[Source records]

▼

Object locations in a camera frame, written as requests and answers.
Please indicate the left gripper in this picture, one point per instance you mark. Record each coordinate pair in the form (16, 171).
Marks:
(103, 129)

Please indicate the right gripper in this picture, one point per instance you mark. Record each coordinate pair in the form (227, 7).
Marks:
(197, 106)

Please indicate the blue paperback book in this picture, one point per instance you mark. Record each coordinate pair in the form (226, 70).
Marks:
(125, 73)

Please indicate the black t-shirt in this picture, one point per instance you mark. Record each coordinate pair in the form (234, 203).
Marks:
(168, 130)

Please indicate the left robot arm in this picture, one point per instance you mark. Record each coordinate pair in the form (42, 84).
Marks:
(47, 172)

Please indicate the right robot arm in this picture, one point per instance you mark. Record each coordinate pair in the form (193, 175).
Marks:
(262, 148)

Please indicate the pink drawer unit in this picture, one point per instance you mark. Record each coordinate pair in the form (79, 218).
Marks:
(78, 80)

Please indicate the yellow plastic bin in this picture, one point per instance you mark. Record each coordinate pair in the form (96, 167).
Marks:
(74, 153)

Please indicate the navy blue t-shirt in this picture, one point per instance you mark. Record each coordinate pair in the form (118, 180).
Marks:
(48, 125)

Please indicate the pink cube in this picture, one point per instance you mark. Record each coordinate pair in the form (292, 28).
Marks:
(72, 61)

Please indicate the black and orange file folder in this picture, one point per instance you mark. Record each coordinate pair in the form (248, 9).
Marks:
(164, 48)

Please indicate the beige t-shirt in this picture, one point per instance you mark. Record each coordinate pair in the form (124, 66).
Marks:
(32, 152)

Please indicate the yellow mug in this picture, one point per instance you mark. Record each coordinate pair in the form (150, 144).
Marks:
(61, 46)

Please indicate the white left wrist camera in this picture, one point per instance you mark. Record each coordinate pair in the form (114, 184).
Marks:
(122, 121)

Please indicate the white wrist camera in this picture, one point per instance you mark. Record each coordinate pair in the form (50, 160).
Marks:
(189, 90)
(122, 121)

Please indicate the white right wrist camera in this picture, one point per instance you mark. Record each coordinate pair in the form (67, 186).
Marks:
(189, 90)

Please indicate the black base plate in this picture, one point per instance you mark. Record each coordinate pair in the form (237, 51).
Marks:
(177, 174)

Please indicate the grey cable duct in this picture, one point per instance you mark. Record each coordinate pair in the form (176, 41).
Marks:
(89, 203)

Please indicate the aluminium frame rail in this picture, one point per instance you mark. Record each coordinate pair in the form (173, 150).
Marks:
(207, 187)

▲
▼

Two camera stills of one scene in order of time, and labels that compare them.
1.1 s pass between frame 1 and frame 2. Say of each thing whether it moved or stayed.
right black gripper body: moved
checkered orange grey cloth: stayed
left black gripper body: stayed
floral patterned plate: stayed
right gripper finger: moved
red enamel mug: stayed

▲
▼

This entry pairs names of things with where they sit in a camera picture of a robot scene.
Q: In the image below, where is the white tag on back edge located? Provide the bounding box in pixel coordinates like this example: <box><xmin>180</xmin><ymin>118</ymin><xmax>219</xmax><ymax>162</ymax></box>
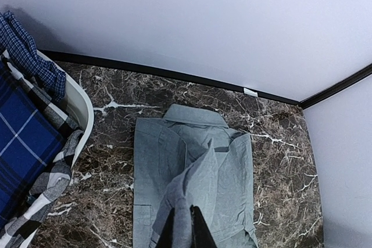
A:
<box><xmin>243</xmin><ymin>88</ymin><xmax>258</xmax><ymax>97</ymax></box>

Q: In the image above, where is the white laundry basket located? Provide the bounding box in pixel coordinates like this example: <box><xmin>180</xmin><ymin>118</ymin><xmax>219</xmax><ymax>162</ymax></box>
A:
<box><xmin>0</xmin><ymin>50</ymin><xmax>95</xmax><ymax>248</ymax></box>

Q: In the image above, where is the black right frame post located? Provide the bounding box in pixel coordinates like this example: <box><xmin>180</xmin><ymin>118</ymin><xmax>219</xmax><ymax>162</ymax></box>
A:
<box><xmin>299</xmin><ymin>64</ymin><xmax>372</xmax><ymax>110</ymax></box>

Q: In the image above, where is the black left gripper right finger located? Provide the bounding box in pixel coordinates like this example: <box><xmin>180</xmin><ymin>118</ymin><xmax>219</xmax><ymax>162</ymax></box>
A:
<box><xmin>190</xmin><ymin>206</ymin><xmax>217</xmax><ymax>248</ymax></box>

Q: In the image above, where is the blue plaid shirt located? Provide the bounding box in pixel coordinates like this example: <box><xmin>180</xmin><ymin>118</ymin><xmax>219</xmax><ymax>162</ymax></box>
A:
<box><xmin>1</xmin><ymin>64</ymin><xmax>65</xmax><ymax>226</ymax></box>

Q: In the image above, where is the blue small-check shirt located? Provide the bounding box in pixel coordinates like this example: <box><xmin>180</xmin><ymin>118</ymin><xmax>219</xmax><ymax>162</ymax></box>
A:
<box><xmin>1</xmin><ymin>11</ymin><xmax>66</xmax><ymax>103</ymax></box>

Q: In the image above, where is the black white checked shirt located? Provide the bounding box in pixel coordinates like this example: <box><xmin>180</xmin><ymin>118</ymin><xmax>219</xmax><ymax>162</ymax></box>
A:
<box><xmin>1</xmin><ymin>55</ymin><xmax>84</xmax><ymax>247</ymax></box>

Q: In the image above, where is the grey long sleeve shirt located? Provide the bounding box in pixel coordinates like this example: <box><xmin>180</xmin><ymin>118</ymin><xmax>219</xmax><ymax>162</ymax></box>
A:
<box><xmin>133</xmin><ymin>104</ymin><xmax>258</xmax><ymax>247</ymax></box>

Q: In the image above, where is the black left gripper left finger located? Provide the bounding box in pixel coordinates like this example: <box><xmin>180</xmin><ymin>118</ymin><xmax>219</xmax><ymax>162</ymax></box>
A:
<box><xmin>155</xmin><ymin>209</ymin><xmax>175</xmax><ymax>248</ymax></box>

▲

> REQUIREMENT
Check each line above for the word "plate", and copy the lines where it appears.

> TASK SOLUTION
Please indicate the black base plate in this picture, one point per instance you mark. Record each coordinate pair in the form (237, 51).
floral patterned plate: stayed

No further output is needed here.